While this has resulted in the establishment of nearly 70 National Oceanographic Data Centres (NODCs) and Associate Data Units (ADUs) as well as global databases like the World Ocean Database (WOD) and Ocean Biodiversity Information System (OBIS) we have still not achieved a “global commons” for oceanographic data and information where users can easily find and retrieve the data and information they need.
Ocean Data in the Ocean Decade
The United Nations Decade of Ocean Science for Sustainable Development (2021-2030) will provide a ‘once in a lifetime’ opportunity to create a new foundation, across the science-policy interface, to strengthen the management of our oceans and coasts for the benefit of humanity. However, we are still facing serious global disparities in infrastructure and professional capacities in ocean research. To create more comprehensive systems for monitoring changes in environmental processes and their impacts on ecosystems and society, even deeper integration of multidisciplinary observation systems and improved models is required.
The ambition of the Ocean Decade in relation to data, information and knowledge management includes significant enhancement of infrastructure, common approaches that enable interoperable, transparent and accessible data sharing and stewardship, and enhanced collaboration between data providers, aggregators and users. Implementing a ‘digital ocean ecosystem’ to support the Ocean Decade will be a dynamic and continuous process, incorporating and evolving established approaches and technologies as well as those that are only just emerging.

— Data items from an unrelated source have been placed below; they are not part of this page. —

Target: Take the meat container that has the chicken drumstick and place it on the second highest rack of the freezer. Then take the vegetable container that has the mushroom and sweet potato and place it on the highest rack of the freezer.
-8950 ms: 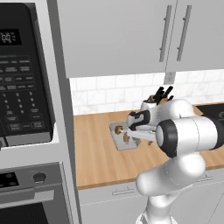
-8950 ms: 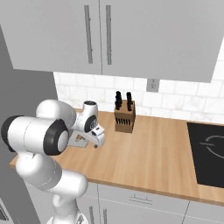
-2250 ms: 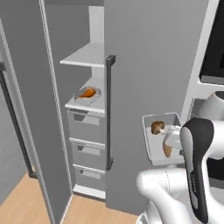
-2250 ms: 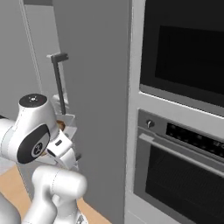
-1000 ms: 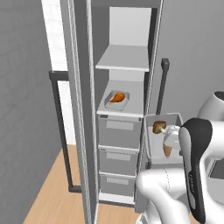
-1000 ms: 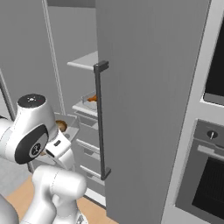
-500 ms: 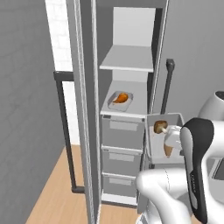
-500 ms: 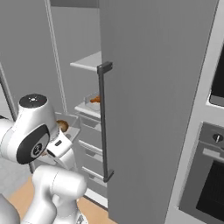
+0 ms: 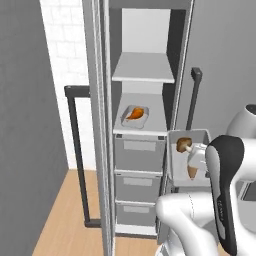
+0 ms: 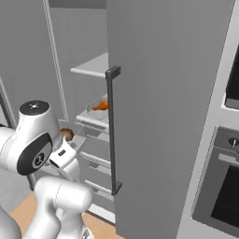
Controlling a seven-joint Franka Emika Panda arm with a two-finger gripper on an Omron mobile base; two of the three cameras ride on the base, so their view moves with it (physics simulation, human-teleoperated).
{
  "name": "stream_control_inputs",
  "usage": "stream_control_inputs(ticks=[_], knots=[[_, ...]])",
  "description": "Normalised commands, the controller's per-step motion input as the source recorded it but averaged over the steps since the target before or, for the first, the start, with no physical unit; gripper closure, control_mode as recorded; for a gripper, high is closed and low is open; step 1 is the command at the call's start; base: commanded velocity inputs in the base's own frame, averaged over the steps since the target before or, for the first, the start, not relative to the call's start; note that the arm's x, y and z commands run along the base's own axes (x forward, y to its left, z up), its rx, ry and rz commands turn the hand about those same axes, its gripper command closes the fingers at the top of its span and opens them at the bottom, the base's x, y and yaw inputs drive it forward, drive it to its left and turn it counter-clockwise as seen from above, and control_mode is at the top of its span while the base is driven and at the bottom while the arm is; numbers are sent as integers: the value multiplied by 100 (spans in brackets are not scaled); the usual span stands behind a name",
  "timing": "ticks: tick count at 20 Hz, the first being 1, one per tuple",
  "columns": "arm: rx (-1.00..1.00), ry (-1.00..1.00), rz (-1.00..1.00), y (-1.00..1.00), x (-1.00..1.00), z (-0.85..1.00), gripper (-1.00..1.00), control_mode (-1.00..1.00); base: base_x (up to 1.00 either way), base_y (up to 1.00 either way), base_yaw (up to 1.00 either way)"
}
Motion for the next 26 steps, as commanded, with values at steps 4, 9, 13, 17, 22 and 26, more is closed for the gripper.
stream_control_inputs(ticks=[4, 9, 13, 17, 22, 26], knots=[[0, 0, 0, 0, 0, 0, 100, 100, 16, 21, -19], [0, 0, 0, 0, 0, 0, 100, 100, 26, 32, -4], [0, 0, 0, 0, 0, 0, 100, 100, 46, 0, -1], [0, 0, 0, 0, 0, 0, 100, 100, 51, 0, 0], [0, 0, 0, 0, 0, 0, 100, 100, 4, 10, 0], [0, 0, 0, 0, 0, 0, 100, 100, 0, 0, 0]])
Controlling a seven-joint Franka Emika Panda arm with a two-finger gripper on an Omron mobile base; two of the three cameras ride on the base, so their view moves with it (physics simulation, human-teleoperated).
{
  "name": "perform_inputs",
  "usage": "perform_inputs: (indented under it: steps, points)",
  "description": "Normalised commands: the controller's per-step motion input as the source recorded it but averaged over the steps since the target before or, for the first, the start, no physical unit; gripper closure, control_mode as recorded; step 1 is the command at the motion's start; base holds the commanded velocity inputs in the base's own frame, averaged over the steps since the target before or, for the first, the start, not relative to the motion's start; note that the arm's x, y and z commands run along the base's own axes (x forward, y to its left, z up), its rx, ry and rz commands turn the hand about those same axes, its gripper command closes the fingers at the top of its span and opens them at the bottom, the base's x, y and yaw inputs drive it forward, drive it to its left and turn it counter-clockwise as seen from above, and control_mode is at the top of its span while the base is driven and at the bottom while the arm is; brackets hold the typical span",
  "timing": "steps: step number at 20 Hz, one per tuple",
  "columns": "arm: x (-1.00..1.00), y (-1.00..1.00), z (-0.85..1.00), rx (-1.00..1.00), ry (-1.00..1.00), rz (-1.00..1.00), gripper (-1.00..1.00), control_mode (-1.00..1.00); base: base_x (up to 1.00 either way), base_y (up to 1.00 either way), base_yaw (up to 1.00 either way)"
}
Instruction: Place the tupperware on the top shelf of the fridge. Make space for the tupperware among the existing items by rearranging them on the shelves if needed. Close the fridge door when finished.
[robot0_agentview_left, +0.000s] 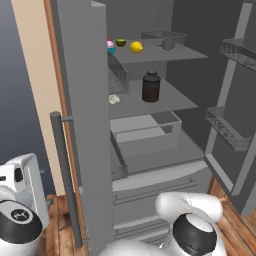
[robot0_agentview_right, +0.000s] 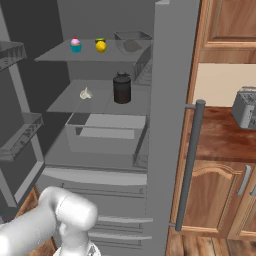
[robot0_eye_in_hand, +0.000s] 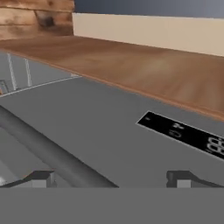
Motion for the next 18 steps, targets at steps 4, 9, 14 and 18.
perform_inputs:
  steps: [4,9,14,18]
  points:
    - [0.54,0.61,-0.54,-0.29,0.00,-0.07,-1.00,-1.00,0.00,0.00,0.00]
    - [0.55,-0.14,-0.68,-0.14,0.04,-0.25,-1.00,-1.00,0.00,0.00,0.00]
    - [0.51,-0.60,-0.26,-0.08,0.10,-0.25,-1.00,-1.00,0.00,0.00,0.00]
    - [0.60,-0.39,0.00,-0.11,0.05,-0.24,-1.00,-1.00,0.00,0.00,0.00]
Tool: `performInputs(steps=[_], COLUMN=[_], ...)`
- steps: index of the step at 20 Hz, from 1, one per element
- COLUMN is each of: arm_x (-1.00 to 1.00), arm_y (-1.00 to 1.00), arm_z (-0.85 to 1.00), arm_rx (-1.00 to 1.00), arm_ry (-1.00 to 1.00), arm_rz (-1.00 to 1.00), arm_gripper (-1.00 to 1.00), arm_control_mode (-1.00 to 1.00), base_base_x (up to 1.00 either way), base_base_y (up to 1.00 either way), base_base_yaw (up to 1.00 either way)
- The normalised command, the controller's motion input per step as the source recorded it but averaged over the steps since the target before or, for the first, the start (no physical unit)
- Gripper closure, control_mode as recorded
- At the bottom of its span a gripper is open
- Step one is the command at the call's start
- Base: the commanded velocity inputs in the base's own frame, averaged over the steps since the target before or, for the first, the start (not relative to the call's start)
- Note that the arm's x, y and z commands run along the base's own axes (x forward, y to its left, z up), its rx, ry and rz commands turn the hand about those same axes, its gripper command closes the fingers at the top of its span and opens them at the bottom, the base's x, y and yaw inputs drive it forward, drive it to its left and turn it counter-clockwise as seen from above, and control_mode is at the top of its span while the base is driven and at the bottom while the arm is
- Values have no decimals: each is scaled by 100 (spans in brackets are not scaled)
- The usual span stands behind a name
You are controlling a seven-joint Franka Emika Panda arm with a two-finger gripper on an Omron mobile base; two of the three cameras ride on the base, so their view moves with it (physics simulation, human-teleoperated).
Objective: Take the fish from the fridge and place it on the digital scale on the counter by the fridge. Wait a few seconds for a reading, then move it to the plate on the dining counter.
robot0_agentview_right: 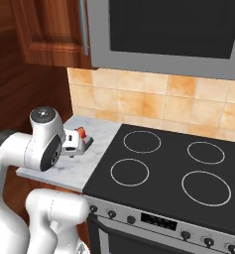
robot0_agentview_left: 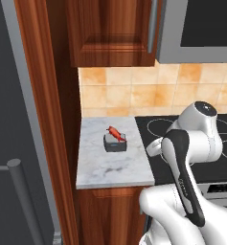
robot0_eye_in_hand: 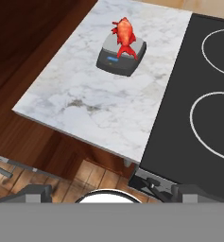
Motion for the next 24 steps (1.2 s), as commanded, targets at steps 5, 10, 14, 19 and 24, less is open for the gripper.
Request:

IODE will contribute to the decade, inter alia, by developing the Ocean Data and Information System (ODIS). This “digital ecosystem” will catalyse cooperation between data generators, repositories, and users from diverse stakeholder groups, including governments, UN entities, scientists, planners and decision-makers, as well as industry and the public. The digital ecosystem and its component parts will support users in finding, accessing, understanding, and using raw and processed data, information and knowledge products that meet their specific needs.